§ EXERCISE DETAILS: Reproduce the data below word for word.

..............................

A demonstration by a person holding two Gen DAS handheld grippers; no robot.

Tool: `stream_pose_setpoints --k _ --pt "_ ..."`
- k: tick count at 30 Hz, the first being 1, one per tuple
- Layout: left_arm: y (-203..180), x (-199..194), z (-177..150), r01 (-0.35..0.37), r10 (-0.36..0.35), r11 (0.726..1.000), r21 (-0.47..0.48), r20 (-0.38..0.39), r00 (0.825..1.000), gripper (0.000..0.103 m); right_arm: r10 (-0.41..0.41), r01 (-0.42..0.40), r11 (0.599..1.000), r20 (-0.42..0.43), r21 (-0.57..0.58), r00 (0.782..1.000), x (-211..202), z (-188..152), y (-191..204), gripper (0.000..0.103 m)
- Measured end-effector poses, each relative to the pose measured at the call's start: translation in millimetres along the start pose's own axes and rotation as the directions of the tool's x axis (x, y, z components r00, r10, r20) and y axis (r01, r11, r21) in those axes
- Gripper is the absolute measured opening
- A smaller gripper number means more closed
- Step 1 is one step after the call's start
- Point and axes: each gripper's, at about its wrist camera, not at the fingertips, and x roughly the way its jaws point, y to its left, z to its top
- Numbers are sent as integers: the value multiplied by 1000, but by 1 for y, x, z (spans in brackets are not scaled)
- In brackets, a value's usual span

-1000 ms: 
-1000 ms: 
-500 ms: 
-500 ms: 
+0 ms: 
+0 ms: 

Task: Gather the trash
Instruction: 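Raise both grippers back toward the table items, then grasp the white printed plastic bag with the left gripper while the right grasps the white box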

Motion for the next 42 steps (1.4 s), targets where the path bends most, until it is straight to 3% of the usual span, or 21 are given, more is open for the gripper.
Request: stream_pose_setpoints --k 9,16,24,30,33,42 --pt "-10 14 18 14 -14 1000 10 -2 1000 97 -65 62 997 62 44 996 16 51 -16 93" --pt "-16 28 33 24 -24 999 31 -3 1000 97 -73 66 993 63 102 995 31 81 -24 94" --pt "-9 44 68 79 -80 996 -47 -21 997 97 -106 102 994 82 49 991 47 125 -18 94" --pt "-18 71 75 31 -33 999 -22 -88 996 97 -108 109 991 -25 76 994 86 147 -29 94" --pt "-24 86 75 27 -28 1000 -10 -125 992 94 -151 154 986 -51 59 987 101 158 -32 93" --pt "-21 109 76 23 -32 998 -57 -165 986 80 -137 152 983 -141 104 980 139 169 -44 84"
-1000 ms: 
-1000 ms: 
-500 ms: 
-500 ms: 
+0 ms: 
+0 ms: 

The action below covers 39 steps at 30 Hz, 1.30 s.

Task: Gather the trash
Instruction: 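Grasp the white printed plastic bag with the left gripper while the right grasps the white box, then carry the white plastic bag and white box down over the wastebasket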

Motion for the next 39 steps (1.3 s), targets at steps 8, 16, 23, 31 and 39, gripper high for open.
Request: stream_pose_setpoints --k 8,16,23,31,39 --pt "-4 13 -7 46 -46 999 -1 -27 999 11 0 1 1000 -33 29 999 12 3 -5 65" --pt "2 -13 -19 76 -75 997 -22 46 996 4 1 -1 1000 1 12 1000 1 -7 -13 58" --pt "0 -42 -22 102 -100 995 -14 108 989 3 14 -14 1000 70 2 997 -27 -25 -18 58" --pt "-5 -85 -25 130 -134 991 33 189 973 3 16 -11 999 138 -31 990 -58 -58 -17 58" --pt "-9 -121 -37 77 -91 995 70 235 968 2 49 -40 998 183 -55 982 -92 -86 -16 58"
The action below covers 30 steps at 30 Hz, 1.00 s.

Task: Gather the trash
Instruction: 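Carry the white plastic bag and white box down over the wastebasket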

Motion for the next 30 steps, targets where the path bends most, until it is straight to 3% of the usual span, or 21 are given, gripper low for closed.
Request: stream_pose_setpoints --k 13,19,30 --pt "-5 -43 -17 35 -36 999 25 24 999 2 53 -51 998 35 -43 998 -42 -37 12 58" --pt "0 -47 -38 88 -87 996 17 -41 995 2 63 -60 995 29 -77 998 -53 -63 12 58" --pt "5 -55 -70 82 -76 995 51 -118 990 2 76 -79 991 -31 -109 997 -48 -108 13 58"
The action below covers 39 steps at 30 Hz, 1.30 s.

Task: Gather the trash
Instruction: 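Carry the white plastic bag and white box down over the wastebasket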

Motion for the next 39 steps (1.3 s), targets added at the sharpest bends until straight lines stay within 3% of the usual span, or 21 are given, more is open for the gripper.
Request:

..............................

§ YOUR RESPONSE:
A demonstration by a person holding two Gen DAS handheld grippers; no robot.

Tool: `stream_pose_setpoints --k _ --pt "_ ..."`
- k: tick count at 30 Hz, the first being 1, one per tuple
- Layout: left_arm: y (-203..180), x (-199..194), z (-177..150), r01 (-0.35..0.37), r10 (-0.36..0.35), r11 (0.726..1.000), r21 (-0.47..0.48), r20 (-0.38..0.39), r00 (0.825..1.000), gripper (0.000..0.103 m); right_arm: r10 (-0.41..0.41), r01 (-0.42..0.40), r11 (0.599..1.000), r20 (-0.42..0.43), r21 (-0.57..0.58), r00 (0.782..1.000), x (-211..202), z (-188..152), y (-191..204), gripper (0.000..0.103 m)
- Measured end-effector poses, each relative to the pose measured at the call's start: translation in millimetres along the start pose's own axes and rotation as the directions of the tool's x axis (x, y, z components r00, r10, r20) and y axis (r01, r11, r21) in those axes
- Gripper is the absolute measured opening
- A smaller gripper number means more closed
- Step 1 is one step after the call's start
- Point and axes: each gripper's, at about its wrist camera, not at the fingertips, and x roughly the way its jaws point, y to its left, z to its top
- Numbers are sent as integers: the value multiplied by 1000, but by 1 for y, x, z (spans in brackets are not scaled)
- In brackets, a value's usual span

-1000 ms: 
-1000 ms: 
-500 ms: 
-500 ms: 
+0 ms: 
+0 ms: 

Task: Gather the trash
Instruction: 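Raise both grippers back toward the table items, then grasp the white printed plastic bag with the left gripper while the right grasps the white box
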
Motion for the next 42 steps (1.4 s), targets where the path bends most, until it is straight to 3% of the usual span, or 21 are given, more is open for the gripper.
Request: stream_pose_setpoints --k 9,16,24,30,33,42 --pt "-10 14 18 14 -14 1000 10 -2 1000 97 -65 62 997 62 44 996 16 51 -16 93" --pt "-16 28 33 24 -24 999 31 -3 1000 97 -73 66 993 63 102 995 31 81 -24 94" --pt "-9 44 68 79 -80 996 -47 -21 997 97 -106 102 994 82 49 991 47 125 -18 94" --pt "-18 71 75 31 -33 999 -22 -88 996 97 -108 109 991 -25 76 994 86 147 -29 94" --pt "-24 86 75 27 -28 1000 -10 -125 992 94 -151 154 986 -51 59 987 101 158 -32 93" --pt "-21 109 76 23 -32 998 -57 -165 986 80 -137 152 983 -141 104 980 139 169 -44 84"
-1000 ms: 
-1000 ms: 
-500 ms: 
-500 ms: 
+0 ms: 
+0 ms: 

The action below covers 39 steps at 30 Hz, 1.30 s.

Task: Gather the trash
Instruction: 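Grasp the white printed plastic bag with the left gripper while the right grasps the white box, then carry the white plastic bag and white box down over the wastebasket
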
Motion for the next 39 steps (1.3 s), targets at steps 8, 16, 23, 31 and 39, gripper high for open.
Request: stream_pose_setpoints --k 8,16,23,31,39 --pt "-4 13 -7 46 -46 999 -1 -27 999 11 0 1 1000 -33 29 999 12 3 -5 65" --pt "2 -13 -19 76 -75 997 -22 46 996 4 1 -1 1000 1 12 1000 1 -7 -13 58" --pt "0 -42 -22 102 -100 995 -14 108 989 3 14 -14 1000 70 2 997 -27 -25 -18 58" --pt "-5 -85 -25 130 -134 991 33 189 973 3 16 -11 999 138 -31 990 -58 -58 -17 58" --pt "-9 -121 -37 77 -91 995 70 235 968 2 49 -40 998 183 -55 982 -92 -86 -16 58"
The action below covers 30 steps at 30 Hz, 1.00 s.

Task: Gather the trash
Instruction: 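Carry the white plastic bag and white box down over the wastebasket
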
Motion for the next 30 steps, targets where the path bends most, until it is straight to 3% of the usual span, or 21 are given, gripper low for closed.
Request: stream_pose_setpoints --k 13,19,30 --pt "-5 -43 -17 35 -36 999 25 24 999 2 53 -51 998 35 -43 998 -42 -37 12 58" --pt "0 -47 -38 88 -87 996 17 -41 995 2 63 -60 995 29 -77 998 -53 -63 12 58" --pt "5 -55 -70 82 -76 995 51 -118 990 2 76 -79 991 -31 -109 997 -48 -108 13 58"
The action below covers 39 steps at 30 Hz, 1.30 s.

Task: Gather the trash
Instruction: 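Carry the white plastic bag and white box down over the wastebasket
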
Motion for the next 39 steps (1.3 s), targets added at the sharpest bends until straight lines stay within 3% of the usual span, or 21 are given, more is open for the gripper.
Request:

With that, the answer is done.